## Try it
Give the total number of lines in the data below that include "rail", and nothing else.

*** Input data ***

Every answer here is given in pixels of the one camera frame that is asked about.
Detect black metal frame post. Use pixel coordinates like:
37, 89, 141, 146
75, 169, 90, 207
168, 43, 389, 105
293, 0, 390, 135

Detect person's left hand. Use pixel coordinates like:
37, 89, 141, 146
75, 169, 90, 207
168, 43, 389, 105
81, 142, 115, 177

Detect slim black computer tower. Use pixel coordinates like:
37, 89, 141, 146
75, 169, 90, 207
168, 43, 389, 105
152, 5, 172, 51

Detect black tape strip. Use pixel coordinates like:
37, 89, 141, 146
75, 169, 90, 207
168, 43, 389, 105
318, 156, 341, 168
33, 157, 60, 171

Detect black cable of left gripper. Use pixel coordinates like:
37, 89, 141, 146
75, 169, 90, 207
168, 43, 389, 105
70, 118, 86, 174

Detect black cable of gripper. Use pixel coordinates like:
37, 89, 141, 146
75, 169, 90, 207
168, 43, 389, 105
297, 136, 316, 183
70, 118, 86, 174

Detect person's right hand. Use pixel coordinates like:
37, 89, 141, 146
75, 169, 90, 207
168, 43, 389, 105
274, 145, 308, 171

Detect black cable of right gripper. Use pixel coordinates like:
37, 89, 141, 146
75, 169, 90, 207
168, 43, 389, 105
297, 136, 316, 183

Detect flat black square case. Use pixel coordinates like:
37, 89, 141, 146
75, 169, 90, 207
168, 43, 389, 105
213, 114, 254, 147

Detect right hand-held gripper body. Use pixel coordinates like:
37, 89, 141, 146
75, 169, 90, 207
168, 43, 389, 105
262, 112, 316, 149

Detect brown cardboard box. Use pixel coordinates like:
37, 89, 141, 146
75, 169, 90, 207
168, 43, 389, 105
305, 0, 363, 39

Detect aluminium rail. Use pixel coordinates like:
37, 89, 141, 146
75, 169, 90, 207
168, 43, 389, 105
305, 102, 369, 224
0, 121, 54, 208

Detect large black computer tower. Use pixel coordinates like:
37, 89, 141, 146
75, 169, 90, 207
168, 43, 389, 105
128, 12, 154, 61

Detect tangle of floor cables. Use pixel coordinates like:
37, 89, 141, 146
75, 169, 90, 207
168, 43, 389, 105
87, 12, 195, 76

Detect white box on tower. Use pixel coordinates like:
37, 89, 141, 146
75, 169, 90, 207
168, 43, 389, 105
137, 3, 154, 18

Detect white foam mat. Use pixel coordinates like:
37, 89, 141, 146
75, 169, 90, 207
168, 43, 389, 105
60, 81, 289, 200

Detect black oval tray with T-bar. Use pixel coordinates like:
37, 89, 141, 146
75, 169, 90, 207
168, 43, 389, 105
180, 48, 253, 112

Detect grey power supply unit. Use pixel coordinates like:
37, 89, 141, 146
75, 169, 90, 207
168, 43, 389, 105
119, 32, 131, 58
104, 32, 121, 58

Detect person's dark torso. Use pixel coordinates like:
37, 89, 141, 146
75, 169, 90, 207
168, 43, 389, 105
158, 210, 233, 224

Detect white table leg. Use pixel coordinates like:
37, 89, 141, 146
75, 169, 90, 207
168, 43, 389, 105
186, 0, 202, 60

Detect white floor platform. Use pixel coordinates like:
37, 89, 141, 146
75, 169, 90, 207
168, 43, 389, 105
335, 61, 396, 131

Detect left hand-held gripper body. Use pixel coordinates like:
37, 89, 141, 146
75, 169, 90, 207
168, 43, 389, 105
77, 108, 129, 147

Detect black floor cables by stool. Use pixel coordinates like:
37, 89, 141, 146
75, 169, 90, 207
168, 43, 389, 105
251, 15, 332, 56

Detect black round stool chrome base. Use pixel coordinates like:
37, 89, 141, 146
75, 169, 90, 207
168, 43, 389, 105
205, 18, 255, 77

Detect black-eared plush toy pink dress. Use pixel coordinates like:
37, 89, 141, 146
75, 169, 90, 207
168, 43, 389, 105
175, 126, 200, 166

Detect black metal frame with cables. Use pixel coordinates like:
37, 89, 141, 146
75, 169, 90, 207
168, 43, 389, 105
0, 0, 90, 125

*** End of Input data ***
*** Input data ***

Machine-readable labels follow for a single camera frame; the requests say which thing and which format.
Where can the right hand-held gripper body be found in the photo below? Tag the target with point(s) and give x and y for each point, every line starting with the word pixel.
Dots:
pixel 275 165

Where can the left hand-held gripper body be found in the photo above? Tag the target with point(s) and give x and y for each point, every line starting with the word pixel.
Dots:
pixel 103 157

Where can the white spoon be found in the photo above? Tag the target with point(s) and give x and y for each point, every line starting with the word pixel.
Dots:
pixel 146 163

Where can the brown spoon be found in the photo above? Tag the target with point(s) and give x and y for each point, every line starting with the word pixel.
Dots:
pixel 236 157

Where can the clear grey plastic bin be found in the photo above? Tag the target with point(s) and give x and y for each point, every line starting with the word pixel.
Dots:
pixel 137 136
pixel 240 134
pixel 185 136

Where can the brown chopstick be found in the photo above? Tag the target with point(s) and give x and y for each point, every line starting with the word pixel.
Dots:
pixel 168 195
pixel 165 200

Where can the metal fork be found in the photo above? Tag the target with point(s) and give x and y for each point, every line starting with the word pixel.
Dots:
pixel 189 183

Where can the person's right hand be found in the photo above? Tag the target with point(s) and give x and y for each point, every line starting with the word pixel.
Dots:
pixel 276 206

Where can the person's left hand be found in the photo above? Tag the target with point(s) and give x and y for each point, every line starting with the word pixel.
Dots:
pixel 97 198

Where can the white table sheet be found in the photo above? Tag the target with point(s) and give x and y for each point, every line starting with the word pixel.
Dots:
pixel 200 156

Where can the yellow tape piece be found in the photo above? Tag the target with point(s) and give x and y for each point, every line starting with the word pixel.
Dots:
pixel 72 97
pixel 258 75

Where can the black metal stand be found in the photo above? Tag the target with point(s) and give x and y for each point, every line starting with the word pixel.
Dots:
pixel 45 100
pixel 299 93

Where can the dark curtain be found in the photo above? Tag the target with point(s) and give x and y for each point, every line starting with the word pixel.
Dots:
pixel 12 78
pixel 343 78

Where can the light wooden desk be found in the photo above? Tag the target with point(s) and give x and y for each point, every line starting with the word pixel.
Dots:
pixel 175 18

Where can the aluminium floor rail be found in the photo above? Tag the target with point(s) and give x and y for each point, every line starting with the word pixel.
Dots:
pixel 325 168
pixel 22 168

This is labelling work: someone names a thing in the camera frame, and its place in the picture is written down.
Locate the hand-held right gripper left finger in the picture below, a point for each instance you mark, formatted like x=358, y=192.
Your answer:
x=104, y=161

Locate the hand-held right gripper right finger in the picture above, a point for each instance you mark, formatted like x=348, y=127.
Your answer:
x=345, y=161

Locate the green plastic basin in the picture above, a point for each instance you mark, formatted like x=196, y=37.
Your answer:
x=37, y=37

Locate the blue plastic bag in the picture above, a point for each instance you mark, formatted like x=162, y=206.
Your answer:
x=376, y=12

*** End of Input data ***

## Task answer
2